Materials and methods

Plant materials and extraction procedure

The plant used in this study was collected in May 2015 from Mogheul (Béchar province) in western Algeria, (latitude: N 32°1′ 23.69’’, longitude W 2°13′3.06’’) and authenticated by Mohamed Benabdelhakem, director of the nature preservation agency, Bechar on the basis of Quezel and Santa (1962). A voucher specimen (MAB0515-MOG-ALG-70) has been deposited at the VARENBIOMOL Research Unit Herbarium, Université Frères Mentouri Constantine 1.

Air-dried and powdered aerial parts (2100 g) of Moricandia arvensis (L.) DC. (Brassicaceae), were macerated with methanol–water (70:30, v/v) at room temperature for 48 h. The operation was repeated three times. After filtration, the three alcoholic solutions were combined and concentrated under reduced pressure (up to 35 °C) to reach a volume for around 1000 mL. The remaining solution was diluted with distilled water (840 mL) under magnetic stirring and then kept at 4 °C for one night to precipitate a maximum of chlorophylls. After filtration the resulting aqueous solution was successively extracted with solvents of increasing polarity: petroleum ether, chloroform, ethyl acetate and n-butanol. The organic phases were dried with anhydrous sodium sulfate (Na2SO4), filtered and concentrated in vacuum (up to 35 °C) to obtain the corresponding extracts: petroleum ether (0.19 g), chloroform (5.7 g), ethyl acetate (1.5 g) and n-butanol (23.36 g) which were kept in the freezer until further analysis.
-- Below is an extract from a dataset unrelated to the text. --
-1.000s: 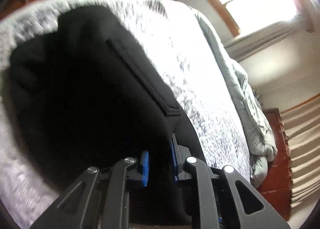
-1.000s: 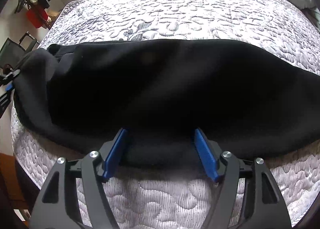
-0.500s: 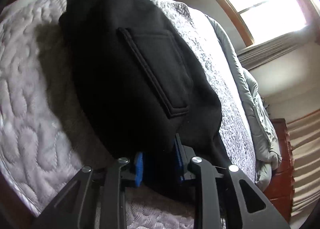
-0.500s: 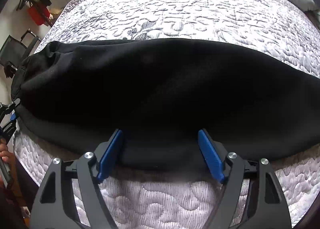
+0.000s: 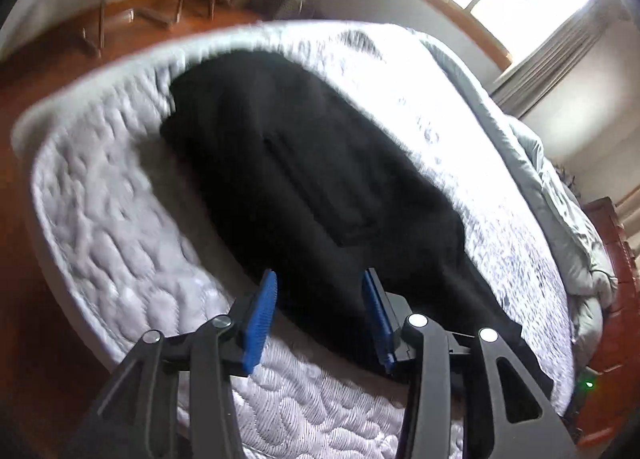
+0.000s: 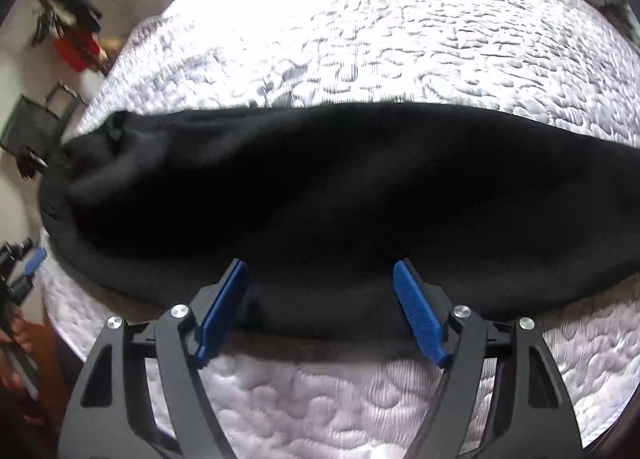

Total phenolic content (TPC) determination

The Folin–Ciocalteau assay was conducted to perform the colorimetric analysis, as was defined by Singleton et al. (1999). A 20 µL of the sample was blended with 100µL of Folin–Ciocalteau and 1580µL of distilled water. The resulting mixture was shaken and held for 8 min then; 300µL of 20% Na2CO3 solution has been added. After 2 h of incubation in darkness, the optical density was measured spectrophotometrically at 765 nm using a spectrophotometer (Shimadzu, Kyoto, Japan). Gallic acid (GA) has been used as a standard, and TPC concentration was expressed as µg GA equivalent per mg of extract. Tests were carried out in triplicate.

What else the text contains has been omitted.